Apple will talk to, and partner with anyone in the industry to learn the ropes and eventually stab them in the back/go it alone. The Moto Rokr/iTunes phone didn't instill a lot of confidence either, but it's how Apple learned to navigate the mobile industry, and identify talent to poach, all the while secretly working on the iPhone.

IMO people's fascination with tech secrecy is also waning in recent years. Apple's "one more thing" reveals used to get worldwide press, now people prefer Elon tweeting Tesla & SpaceX's hardware and software prototypes literally years before launch.

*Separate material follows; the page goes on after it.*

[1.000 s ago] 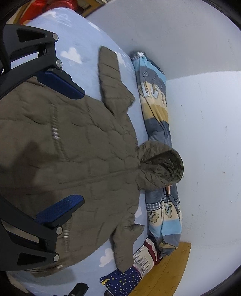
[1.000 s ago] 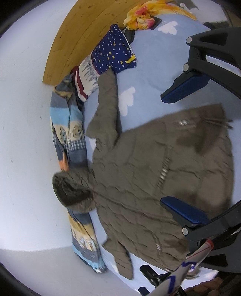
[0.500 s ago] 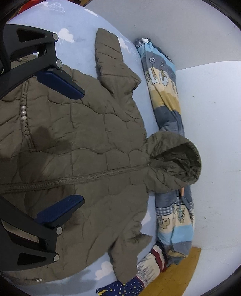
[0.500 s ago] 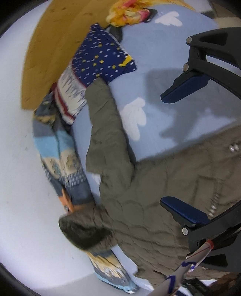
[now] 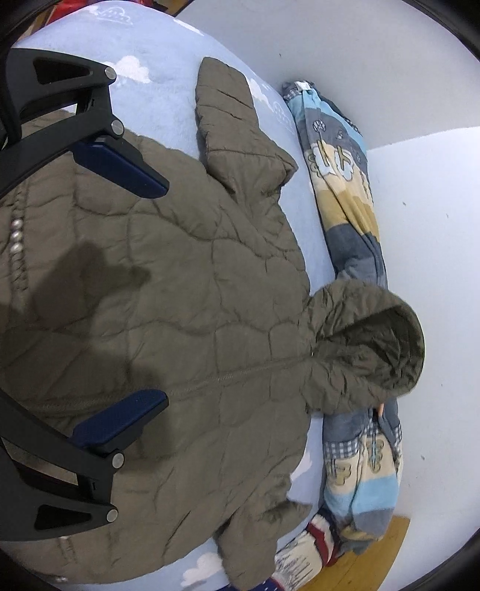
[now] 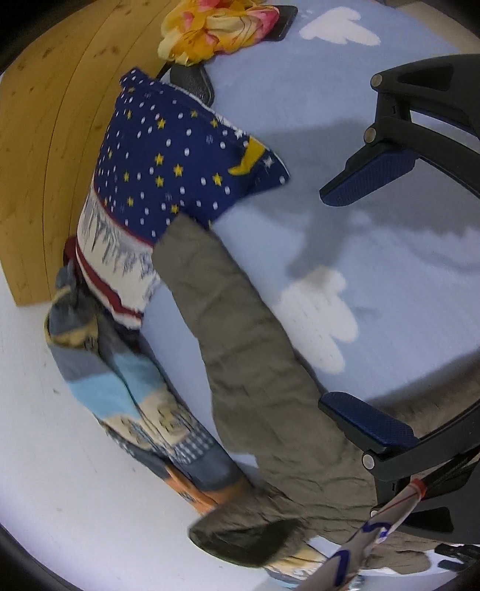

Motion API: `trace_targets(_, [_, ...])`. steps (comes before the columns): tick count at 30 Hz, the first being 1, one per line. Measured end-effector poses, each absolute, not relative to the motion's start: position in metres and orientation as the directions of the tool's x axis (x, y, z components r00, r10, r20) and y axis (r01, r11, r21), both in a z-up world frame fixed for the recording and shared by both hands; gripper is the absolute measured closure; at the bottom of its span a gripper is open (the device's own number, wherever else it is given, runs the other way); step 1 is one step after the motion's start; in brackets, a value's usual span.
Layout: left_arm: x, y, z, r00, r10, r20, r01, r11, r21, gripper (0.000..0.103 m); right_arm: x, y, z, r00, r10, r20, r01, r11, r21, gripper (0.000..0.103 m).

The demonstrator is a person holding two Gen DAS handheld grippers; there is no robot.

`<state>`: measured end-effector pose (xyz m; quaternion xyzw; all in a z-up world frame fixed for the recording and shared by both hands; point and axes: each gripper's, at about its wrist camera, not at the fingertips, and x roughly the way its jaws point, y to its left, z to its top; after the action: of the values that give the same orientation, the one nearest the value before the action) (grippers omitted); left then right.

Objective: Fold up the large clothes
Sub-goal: 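Lower the right tool onto the sleeve cuff and close on it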

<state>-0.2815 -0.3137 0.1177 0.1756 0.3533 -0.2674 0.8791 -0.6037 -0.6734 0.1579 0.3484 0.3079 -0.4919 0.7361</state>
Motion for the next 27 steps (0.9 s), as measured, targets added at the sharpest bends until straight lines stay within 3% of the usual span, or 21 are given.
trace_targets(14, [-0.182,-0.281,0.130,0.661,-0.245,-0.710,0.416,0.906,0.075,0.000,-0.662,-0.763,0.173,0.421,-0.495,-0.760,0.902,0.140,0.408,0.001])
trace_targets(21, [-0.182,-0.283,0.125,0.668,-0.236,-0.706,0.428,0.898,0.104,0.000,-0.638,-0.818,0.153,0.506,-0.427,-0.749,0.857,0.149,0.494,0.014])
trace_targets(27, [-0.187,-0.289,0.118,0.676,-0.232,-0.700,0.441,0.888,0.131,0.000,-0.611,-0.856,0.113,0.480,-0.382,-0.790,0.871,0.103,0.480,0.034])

TBF, it is not because of the tech secrecy. It is more of they don't have a new toys to show, I mean something that stands out. Tesla and SpaceX are new and those toys that the public want to see. They want to see progress, they don't want to see same old things.
In other words, smartphones and peripherals are become boring now.
Commoditised, you might say.
Is it really because of the physical size of the car? I rather think they're unable to keep it secret because of the large amounts of specialized hiring, supply chain talks, etc
It’s like Amazon’s Fire Phone in 2012/13 on steroids. So much smoke, so much hiring, so much supply chain rumor. It’s definitely real and something impossible to hide.
Surely they could’ve done a better job? Test any hardware that cannot be concealed in a secret underground garage, and hardware that can be concealed (e.g. self-driving systems) in cars that look like their streetview vans, which are already bristling with sensors.
How's it frustrating to you personally? I don't get it.
The person isn't saying it's personally frustrating. The person is saying that it must be frustrating for the people in charge or involved with the project, such as an executive who directs the project but then gets poached by Ford.
Oh, I just re-read the comment and I get it now ("it must be..."). Thanks, and sorry.